The good doctor hooked me and London up with referrals to shrinks in our necks of the woods, specialists who worked with those of us who were clued in to the metaphysical world. I knew I would need someone to talk to, someone outside the situation, so I was grateful for the name and number of the psychologist in Houston. Thankfully, I wouldn’t be the one paying the bill, though I wasn’t really sure who would be. Maybe the agency, maybe London, maybe a mysterious benefactor. I couldn’t even bring myself to care. I figured I’d earned a little free therapy.
The next couple of days were a blur of hospital visits, crying jags, therapy sessions, and cuddling up in bed with London. I booked a flight home, which London insisted on paying for, and tried to imagine going back to my former life. Somehow all the bits and pieces that had made up my world—beers and local bands with my friends, classrooms and essays, my live-action role-play group, laundry and dishes and errands—it all seemed so far away and unreal now. And so very, very unimportant.
The night before I was to leave, as I lay curled up with London trying to fall asleep, I felt his lips brush the shell of my ear. A couple more tentative kisses and touches asked my permission to explore farther, and I gave it. It was our first time together since the attack. On a physical level, it might have been the worst sex I’d had since losing my virginity. We were both tense and uncertain, and London seemed to think of me as fragile. On an emotional level, though, it was a time of healing that we both needed.
Thankfully, the wake-up sex the next morning was a helluva lot better.
We said our private goodbyes in the bedroom long before Ashe drove us to the airport and they both hugged me and told me to call when I got home. I promised to call them, and then turned and walked away. It was one of the hardest things I’ve ever done.
Over the next couple of weeks, I forced myself back into the rhythm of classes and chores, squeezing in time for a trip to Dallas to pack up some things that Dylan didn’t want the movers messing with. As the week passed, my routine started to feel more normal, and with the help of the psychologist, I began to feel more normal as well.
Dylan kept me updated where Brian’s recovery was concerned. Every day was better for him than the day before, and he surprised the doctors with how quickly he improved. He probably wouldn’t be ready to play the next leg of DPS’s tour, but he’d be back on the stage, and sooner rather than later.
Ashe and I talked once in a while, and he let me know that Martine and her friends at the agency hadn’t made any headway at all in figuring out who the mysterious man in league with Julia might have been. For now, we’d just have to keep looking over our shoulders.
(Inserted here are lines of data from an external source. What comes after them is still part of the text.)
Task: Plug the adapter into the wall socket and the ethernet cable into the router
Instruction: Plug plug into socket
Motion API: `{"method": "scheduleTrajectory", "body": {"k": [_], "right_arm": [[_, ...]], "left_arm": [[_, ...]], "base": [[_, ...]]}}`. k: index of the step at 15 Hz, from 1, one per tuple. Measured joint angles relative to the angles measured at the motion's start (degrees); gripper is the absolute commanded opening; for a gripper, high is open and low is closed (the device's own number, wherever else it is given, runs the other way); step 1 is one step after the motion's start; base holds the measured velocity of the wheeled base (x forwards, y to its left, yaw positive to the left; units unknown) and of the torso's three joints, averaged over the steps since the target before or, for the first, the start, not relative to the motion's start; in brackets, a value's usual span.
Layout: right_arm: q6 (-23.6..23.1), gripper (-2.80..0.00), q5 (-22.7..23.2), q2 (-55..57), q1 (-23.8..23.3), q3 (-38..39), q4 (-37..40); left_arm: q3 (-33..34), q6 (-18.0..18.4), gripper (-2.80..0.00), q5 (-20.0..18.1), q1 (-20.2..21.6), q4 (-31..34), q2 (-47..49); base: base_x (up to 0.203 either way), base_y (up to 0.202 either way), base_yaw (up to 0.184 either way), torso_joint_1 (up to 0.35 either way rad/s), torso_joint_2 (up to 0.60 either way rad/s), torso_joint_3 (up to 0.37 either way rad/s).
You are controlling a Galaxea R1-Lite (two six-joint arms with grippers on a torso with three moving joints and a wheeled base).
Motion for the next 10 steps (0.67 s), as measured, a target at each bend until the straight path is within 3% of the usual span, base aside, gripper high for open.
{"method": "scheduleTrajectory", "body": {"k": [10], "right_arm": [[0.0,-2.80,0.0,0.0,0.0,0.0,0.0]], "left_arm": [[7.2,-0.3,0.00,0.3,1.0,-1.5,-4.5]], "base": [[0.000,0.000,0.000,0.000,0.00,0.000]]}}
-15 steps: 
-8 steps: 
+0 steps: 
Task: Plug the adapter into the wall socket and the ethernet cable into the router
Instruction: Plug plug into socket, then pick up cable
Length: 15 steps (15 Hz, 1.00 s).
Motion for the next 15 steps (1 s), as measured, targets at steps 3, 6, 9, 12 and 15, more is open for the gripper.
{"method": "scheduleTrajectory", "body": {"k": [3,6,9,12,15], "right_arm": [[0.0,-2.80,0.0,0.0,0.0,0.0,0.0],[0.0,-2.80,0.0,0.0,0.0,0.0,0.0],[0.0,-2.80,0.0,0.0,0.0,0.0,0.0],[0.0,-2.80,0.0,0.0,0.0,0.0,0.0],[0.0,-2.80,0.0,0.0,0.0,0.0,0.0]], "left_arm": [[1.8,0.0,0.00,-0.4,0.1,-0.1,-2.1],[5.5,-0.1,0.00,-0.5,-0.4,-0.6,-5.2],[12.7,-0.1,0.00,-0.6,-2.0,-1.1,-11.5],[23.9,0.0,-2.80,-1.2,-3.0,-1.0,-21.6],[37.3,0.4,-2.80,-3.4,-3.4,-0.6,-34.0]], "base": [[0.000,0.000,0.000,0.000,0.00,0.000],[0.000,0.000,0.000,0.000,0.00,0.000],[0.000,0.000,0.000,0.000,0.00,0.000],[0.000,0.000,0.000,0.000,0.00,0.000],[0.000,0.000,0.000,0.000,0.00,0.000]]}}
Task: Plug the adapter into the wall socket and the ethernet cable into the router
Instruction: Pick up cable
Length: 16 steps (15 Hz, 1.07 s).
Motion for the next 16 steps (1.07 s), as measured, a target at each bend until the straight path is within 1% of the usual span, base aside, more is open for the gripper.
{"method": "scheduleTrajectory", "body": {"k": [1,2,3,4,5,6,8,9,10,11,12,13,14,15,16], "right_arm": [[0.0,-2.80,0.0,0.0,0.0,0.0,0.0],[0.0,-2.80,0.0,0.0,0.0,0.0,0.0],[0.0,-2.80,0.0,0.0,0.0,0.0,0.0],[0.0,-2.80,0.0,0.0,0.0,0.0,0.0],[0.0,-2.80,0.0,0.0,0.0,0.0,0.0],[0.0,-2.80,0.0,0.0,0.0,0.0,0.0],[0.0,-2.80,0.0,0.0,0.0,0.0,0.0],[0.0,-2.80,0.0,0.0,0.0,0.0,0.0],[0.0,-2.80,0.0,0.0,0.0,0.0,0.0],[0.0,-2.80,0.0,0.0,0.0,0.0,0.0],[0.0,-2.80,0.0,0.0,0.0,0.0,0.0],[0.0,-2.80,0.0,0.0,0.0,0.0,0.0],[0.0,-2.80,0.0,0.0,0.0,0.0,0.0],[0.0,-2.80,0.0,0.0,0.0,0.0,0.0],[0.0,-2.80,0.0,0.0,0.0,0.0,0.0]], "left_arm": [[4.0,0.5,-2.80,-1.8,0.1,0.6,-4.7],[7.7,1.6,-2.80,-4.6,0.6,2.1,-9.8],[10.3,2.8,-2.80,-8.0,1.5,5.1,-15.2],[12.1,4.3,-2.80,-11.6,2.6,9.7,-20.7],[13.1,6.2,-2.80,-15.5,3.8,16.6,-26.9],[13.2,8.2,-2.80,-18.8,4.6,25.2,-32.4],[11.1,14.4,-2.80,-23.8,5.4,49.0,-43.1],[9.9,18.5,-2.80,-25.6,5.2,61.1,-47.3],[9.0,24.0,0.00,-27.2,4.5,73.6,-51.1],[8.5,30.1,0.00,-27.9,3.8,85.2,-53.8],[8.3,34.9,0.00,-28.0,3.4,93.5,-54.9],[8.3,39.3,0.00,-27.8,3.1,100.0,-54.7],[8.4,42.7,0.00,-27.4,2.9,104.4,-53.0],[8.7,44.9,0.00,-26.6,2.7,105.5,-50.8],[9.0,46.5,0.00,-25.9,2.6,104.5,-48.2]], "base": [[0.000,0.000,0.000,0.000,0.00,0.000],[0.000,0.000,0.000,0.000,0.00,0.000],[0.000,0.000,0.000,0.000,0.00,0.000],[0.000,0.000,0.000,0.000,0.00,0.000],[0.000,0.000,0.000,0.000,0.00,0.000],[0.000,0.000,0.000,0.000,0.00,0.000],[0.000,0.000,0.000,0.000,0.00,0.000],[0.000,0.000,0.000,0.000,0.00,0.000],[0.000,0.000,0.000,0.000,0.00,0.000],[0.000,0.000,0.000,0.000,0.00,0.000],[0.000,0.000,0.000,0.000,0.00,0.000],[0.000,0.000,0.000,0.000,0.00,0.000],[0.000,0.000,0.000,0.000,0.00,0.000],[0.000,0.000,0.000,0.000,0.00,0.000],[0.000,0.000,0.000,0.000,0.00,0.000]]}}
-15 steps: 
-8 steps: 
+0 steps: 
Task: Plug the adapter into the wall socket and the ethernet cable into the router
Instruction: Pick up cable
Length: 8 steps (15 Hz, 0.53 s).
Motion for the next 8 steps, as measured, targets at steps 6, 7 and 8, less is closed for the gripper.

Much like everything else, my relationship with London fell into a state of stasis. Between learning more about his magic, looking for the girl who might be his daughter, and gearing up for the next segment of the DPS tour—including practicing with a temporary replacement for Brian—London didn’t exactly have a lot of time. I was busy catching up on the school work I’d missed and trying to keep from falling behind on the new material as well as looking for an internship, which is pretty much a full-time gig in and of itself. We kept in touch as best we could, with brief phone calls and emails and social networking sites. That sort of communication doesn’t foster growth, but at least we weren’t losing any ground. We decided to take it one day at a time and just see how things worked out.
But then, what else can you really do? No matter how much we plan and scheme and set goals and work toward some end, life can only be lived one day at a time. The trick is learning to balance making the most of each day you’re given by living in the moment with planning for the future, cherishing memories, and learning from the past. I’m not sure I’ll ever find equilibrium, but I’m practicing the balancing act—one day at a time.